(Items listed in a dataset)
============

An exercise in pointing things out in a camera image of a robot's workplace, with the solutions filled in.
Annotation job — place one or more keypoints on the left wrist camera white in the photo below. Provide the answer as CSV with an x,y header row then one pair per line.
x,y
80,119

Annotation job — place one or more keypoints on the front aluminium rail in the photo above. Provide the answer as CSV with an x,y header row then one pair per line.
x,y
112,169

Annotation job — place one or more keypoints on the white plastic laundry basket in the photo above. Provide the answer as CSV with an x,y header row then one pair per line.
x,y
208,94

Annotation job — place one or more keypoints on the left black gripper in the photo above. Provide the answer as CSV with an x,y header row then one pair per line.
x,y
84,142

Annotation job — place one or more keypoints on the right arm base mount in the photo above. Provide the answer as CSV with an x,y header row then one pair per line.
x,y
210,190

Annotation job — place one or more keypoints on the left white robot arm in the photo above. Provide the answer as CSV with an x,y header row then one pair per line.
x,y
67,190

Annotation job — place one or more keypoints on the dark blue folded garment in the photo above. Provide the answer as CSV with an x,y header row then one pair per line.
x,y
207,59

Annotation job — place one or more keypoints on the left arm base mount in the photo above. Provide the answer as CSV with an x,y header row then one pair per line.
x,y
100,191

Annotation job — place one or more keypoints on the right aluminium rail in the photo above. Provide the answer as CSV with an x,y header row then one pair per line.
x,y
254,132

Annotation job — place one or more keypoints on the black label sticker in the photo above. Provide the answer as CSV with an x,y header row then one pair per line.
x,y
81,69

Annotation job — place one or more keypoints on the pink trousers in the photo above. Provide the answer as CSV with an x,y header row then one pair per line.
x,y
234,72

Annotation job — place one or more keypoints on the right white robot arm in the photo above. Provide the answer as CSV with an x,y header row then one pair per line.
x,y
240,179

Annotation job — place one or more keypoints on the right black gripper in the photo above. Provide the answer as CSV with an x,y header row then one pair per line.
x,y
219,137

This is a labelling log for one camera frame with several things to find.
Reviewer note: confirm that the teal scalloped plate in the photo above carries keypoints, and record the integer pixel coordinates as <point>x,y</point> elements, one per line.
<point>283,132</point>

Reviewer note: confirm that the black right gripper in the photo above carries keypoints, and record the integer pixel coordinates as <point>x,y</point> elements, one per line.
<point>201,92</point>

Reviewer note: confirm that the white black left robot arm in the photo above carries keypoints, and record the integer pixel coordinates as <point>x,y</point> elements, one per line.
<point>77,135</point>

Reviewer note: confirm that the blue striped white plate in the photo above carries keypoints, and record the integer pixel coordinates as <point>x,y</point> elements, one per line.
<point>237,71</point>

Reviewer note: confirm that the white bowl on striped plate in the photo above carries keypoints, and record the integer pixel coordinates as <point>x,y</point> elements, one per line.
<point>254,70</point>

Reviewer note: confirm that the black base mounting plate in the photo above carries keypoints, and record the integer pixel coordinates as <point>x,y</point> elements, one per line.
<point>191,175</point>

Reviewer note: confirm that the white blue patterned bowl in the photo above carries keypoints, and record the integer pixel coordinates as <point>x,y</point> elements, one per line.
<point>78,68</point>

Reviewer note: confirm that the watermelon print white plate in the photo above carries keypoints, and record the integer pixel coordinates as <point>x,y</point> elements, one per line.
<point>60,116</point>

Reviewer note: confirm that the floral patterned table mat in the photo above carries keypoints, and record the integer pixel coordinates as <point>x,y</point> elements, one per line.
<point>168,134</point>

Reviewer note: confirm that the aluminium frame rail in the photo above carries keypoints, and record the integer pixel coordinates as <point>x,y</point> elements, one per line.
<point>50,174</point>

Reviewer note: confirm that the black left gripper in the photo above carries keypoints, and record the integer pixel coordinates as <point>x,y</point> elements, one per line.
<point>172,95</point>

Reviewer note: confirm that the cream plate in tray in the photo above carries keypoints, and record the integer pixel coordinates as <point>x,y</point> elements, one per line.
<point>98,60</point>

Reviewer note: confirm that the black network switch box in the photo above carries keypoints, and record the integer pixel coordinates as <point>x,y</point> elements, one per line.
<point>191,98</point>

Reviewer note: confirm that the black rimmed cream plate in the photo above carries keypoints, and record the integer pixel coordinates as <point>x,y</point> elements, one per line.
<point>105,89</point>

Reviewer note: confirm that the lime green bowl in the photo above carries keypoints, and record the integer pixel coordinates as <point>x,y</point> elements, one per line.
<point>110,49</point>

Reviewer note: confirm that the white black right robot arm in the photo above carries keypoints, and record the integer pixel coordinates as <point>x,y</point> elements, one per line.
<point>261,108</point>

============

- **Task**: Extract all of the data above without altering anything.

- **Written answer**:
An exercise in pointing things out in a camera image of a robot's workplace, with the solutions filled in.
Annotation job — place one or more keypoints on the left wrist camera white in the photo below. Provide the answer as CSV with an x,y header row then one pair per line.
x,y
80,119

Annotation job — place one or more keypoints on the front aluminium rail in the photo above. Provide the answer as CSV with an x,y header row then one pair per line.
x,y
112,169

Annotation job — place one or more keypoints on the white plastic laundry basket in the photo above. Provide the answer as CSV with an x,y header row then one pair per line.
x,y
208,94

Annotation job — place one or more keypoints on the left black gripper in the photo above. Provide the answer as CSV with an x,y header row then one pair per line.
x,y
84,142

Annotation job — place one or more keypoints on the right arm base mount in the photo above. Provide the answer as CSV with an x,y header row then one pair per line.
x,y
210,190

Annotation job — place one or more keypoints on the left white robot arm in the photo above. Provide the answer as CSV with an x,y header row then one pair per line.
x,y
67,190

Annotation job — place one or more keypoints on the dark blue folded garment in the photo above. Provide the answer as CSV with an x,y header row then one pair per line.
x,y
207,59

Annotation job — place one or more keypoints on the left arm base mount in the photo above. Provide the answer as CSV with an x,y header row then one pair per line.
x,y
100,191

Annotation job — place one or more keypoints on the right aluminium rail in the photo above. Provide the answer as CSV with an x,y header row then one pair per line.
x,y
254,132

Annotation job — place one or more keypoints on the black label sticker in the photo above. Provide the answer as CSV with an x,y header row then one pair per line.
x,y
81,69

Annotation job — place one or more keypoints on the pink trousers in the photo above. Provide the answer as CSV with an x,y header row then one pair per line.
x,y
234,72

Annotation job — place one or more keypoints on the right white robot arm in the photo above. Provide the answer as CSV with an x,y header row then one pair per line.
x,y
240,179

Annotation job — place one or more keypoints on the right black gripper in the photo above. Provide the answer as CSV with an x,y header row then one pair per line.
x,y
219,137

This is a labelling log for one camera frame with several things to find.
Reviewer note: confirm that the teal scalloped plate in the photo above carries keypoints, and record the integer pixel coordinates as <point>x,y</point> elements, one per line.
<point>283,132</point>

Reviewer note: confirm that the black right gripper in the photo above carries keypoints, and record the integer pixel coordinates as <point>x,y</point> elements, one per line.
<point>201,92</point>

Reviewer note: confirm that the white black left robot arm in the photo above carries keypoints, and record the integer pixel coordinates as <point>x,y</point> elements, one per line.
<point>77,135</point>

Reviewer note: confirm that the blue striped white plate in the photo above carries keypoints, and record the integer pixel coordinates as <point>x,y</point> elements, one per line.
<point>237,71</point>

Reviewer note: confirm that the white bowl on striped plate in the photo above carries keypoints, and record the integer pixel coordinates as <point>x,y</point> elements, one per line.
<point>254,70</point>

Reviewer note: confirm that the black base mounting plate in the photo above carries keypoints, and record the integer pixel coordinates as <point>x,y</point> elements, one per line.
<point>191,175</point>

Reviewer note: confirm that the white blue patterned bowl in the photo above carries keypoints, and record the integer pixel coordinates as <point>x,y</point> elements, one per line.
<point>78,68</point>

Reviewer note: confirm that the watermelon print white plate in the photo above carries keypoints, and record the integer pixel coordinates as <point>x,y</point> elements, one per line.
<point>60,116</point>

Reviewer note: confirm that the floral patterned table mat in the photo above carries keypoints, and record the integer pixel coordinates as <point>x,y</point> elements, one per line.
<point>168,134</point>

Reviewer note: confirm that the aluminium frame rail in the photo above carries keypoints, and record the integer pixel coordinates as <point>x,y</point> elements, one per line.
<point>50,174</point>

Reviewer note: confirm that the black left gripper in the photo above carries keypoints, and record the integer pixel coordinates as <point>x,y</point> elements, one per line.
<point>172,95</point>

Reviewer note: confirm that the cream plate in tray in the photo above carries keypoints, and record the integer pixel coordinates as <point>x,y</point> elements, one per line.
<point>98,60</point>

Reviewer note: confirm that the black network switch box in the photo above carries keypoints, and record the integer pixel coordinates as <point>x,y</point> elements, one per line.
<point>191,98</point>

Reviewer note: confirm that the black rimmed cream plate in the photo above carries keypoints, and record the integer pixel coordinates as <point>x,y</point> elements, one per line.
<point>105,89</point>

Reviewer note: confirm that the lime green bowl in the photo above carries keypoints, and record the integer pixel coordinates as <point>x,y</point> elements, one per line.
<point>110,49</point>

Reviewer note: confirm that the white black right robot arm in the photo above carries keypoints, and record the integer pixel coordinates as <point>x,y</point> elements, one per line.
<point>261,108</point>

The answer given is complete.